On successful resolution of the field, the class or interface that declared the resolved field is initialized if that class or interface has not already been initialized (5.5). If that class or interface is in a larval initialization state, and if the resolved field is strictly-initialized, then the initialization state is updated to reflect that the field has been set.

The type of a value stored by a putstatic instruction must be compatible with the descriptor of the referenced field (4.3.2). If the field descriptor type is boolean, byte, char, short, or int, then the value must be an int. If the field descriptor type is float, long, or double, then the value must be a float, long, or double, respectively. If the field descriptor type is a class type or an array type, then the value must be a value of the field descriptor type. If the field is final, it must be declared in the current class or interface, and the instruction must occur in the class or interface initialization method of the current class or interface (2.9.2).
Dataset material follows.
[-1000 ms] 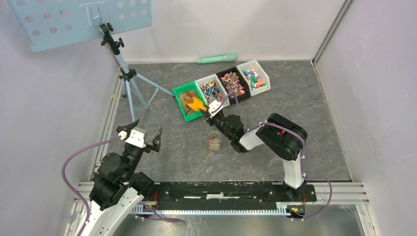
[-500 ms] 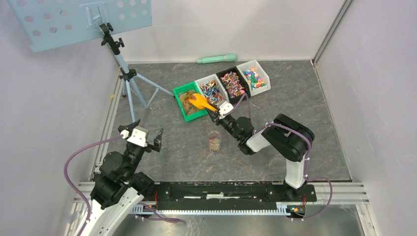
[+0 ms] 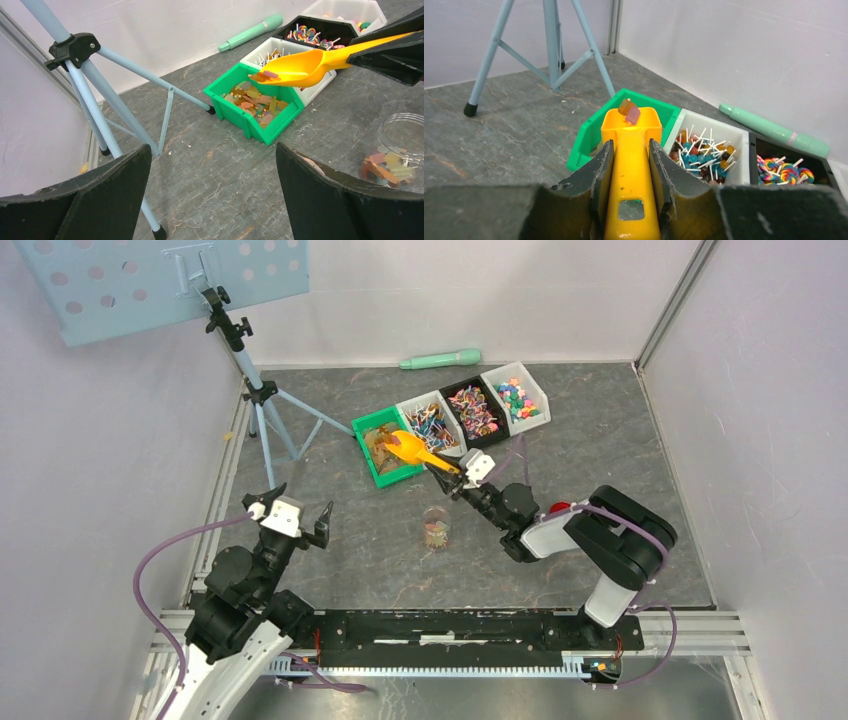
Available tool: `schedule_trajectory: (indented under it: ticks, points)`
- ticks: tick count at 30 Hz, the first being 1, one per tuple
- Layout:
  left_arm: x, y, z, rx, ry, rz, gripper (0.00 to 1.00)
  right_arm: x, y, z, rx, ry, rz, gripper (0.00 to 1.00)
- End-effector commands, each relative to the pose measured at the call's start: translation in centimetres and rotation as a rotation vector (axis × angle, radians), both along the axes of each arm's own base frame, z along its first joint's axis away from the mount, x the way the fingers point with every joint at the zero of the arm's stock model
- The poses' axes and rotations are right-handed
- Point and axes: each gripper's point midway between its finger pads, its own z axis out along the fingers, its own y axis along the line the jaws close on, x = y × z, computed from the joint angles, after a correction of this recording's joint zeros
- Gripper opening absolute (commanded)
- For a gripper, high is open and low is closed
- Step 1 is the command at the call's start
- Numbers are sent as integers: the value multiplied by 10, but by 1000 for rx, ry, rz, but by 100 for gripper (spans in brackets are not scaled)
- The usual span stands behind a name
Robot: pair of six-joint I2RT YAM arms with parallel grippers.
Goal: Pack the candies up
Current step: Scoop the fake candies from the storage box.
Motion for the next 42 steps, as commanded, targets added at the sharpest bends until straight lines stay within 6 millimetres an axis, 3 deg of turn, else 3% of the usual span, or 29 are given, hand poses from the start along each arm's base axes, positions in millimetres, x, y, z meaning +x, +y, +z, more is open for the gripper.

The value is popped from the operand stack.

If the value is of type int and the field descriptor type is one of byte, char, short, or boolean, then the int value is converted to the field descriptor type as follows. If the field descriptor type is byte, char, or short, then the int value is truncated to a value of the field descriptor type, value'. If the field descriptor type is boolean, then the int value is narrowed by taking the bitwise AND of value and 1, resulting in value'. The referenced field in the class or interface is set to value'.

Otherwise, the referenced field in the class or interface is set to value.

Linking Exceptions

During resolution of the symbolic reference to the class or interface field, any of the exceptions pertaining to field resolution (5.4.3.2) can be thrown.

Otherwise, if the resolved field is not a static (class) field or an interface field, putstatic throws an IncompatibleClassChangeError.

Otherwise, if the resolved field is final, it must be declared in the current class or interface, and the instruction must occur in the class or interface initialization method of the current class or interface. Otherwise, an IllegalAccessError is thrown.

Run-time Exception

Otherwise, if execution of this putstatic instruction causes initialization of the referenced class or interface, putstatic may throw an Error as detailed in 5.5.

Otherwise, if the resolved field is strictly-initialized and final, and the resolved field's declaring class or interface is in a larval initialization state, and that state indicates that the field has been read, putstatic throws an IllegalStateException.

The precise exception class to be thrown may change.

It is the intent that these rules apply equally to all reflective attempts to write a static field. TBD whether something more needs to be said somewhere in order to enforce that intention.

Notes

A putstatic instruction may be used only to set the value of an interface field on the initialization of that field. Interface fields may be assigned to only once, on execution of an interface variable initialization expression when the interface is initialized (5.5, JLS §9.3.1).